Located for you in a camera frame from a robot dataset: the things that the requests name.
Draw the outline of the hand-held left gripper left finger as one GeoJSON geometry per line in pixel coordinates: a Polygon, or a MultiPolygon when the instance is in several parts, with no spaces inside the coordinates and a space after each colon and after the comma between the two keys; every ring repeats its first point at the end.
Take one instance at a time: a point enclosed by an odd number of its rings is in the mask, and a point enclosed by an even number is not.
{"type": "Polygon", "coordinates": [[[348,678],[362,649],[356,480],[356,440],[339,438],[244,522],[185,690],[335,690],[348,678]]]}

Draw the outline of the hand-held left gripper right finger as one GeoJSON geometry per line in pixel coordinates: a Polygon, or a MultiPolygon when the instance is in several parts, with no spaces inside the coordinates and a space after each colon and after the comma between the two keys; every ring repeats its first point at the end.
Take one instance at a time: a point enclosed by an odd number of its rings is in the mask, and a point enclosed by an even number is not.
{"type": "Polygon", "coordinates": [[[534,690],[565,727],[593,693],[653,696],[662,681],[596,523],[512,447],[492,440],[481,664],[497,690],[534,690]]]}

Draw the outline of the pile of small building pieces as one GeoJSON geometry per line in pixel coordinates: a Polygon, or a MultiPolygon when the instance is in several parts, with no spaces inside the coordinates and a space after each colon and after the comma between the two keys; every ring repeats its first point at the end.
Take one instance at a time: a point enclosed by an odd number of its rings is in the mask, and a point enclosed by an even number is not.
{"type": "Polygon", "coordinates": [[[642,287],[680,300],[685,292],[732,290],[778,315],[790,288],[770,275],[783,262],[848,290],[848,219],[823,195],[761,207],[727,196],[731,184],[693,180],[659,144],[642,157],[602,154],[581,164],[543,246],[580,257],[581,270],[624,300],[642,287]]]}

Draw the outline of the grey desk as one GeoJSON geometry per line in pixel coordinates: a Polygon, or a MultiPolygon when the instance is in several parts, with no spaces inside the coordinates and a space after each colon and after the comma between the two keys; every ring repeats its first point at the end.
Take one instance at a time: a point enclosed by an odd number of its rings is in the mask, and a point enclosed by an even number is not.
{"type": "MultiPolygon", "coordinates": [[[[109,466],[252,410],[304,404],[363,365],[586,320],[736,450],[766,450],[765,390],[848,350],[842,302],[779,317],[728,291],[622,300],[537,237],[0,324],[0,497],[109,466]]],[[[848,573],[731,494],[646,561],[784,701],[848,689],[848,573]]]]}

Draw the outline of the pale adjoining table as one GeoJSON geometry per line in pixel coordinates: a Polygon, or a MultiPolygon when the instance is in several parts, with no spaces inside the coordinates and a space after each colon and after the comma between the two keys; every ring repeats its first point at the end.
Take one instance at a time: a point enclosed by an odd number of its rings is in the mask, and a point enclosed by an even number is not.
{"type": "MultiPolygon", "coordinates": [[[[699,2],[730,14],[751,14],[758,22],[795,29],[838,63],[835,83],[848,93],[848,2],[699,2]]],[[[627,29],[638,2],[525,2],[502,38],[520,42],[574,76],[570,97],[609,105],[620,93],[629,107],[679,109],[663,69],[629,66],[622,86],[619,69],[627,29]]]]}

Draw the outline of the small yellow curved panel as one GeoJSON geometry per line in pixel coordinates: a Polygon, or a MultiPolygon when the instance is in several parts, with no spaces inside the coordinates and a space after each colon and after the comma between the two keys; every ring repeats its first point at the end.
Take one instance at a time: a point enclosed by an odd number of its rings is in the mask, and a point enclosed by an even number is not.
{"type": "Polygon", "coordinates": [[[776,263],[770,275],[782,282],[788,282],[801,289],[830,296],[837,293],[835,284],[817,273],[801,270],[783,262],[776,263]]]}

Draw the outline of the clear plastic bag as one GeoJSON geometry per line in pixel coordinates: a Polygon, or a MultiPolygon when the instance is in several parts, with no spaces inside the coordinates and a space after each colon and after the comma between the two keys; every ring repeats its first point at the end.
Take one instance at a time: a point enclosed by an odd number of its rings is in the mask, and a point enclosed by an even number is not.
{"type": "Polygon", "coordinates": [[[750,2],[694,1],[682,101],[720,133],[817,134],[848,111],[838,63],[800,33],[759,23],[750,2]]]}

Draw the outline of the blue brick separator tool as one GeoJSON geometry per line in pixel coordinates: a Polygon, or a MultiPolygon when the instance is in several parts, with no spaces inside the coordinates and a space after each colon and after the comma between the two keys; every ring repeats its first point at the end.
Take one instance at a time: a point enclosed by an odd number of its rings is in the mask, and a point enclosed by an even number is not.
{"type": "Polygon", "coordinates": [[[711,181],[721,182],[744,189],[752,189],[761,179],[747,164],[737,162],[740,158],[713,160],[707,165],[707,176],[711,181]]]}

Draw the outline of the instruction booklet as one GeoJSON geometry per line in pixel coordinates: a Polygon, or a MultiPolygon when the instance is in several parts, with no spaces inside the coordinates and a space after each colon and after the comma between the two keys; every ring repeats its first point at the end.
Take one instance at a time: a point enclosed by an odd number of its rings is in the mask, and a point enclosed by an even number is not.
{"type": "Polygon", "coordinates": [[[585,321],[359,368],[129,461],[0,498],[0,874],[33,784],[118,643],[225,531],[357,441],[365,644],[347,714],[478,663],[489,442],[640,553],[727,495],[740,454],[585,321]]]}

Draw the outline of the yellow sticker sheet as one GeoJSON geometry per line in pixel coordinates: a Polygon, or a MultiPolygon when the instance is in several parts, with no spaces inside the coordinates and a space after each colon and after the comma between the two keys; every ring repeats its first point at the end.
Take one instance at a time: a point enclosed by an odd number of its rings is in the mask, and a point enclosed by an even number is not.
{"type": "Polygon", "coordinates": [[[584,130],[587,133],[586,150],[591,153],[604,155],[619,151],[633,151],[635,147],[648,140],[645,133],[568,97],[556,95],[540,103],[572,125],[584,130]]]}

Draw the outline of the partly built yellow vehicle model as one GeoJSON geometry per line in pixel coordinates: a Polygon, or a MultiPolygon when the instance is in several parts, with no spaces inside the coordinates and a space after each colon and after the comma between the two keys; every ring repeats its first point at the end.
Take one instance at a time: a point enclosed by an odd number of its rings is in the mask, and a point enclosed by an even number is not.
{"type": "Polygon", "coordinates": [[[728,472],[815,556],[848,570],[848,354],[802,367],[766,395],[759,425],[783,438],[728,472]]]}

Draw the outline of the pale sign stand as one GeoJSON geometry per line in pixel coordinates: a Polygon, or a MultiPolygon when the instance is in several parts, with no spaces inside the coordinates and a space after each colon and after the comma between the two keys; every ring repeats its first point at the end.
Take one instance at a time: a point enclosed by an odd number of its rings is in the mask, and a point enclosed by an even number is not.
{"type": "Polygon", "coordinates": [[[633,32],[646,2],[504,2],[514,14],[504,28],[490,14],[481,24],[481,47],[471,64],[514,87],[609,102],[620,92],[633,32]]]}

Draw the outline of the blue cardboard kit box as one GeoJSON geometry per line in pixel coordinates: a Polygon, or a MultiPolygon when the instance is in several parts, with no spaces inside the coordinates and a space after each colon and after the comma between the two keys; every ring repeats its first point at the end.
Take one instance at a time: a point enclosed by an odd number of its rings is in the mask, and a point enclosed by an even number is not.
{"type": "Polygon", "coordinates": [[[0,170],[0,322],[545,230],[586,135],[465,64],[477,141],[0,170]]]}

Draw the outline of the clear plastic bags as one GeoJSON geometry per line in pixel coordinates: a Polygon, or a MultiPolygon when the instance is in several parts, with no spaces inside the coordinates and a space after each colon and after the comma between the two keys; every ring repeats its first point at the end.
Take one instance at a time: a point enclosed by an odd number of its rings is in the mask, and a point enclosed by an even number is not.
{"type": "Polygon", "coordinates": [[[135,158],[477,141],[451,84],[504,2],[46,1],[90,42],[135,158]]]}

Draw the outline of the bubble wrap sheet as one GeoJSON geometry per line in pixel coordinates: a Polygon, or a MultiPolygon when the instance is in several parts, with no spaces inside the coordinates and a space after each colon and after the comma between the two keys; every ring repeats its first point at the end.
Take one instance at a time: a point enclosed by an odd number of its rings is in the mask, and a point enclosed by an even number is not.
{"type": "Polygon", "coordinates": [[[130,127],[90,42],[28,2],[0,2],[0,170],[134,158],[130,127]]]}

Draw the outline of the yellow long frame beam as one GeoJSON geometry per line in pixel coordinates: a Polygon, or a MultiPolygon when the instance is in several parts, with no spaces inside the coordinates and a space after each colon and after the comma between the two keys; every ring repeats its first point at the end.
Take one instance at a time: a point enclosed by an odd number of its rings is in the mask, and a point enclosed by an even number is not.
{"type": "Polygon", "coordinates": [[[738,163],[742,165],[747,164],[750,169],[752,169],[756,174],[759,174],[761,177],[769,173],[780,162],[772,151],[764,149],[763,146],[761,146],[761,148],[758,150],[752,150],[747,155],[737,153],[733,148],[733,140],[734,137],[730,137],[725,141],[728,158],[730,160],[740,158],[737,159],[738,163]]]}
================================
> [PROBLEM REQUIREMENTS] From the records above, print only the lines between the one holding "Draw the outline of the clear plastic bag as" and the one holding "Draw the outline of the blue brick", inclusive, exactly as they stand.

> [PROBLEM SOLUTION]
Draw the outline of the clear plastic bag as one GeoJSON geometry per line in pixel coordinates: a Polygon, or a MultiPolygon when the instance is in several parts, with no spaces inside the coordinates and a space after each colon and after the comma between the two keys; every ring repeats its first point at the end.
Take one instance at a time: a point enclosed by an odd number of its rings is in the mask, and a point enclosed by an even number is not.
{"type": "Polygon", "coordinates": [[[750,2],[694,1],[682,101],[720,133],[817,134],[848,111],[838,63],[800,33],[759,23],[750,2]]]}

Draw the outline of the blue brick separator tool as one GeoJSON geometry per line in pixel coordinates: a Polygon, or a MultiPolygon when the instance is in several parts, with no spaces inside the coordinates and a space after each colon and after the comma between the two keys; every ring repeats its first point at the end.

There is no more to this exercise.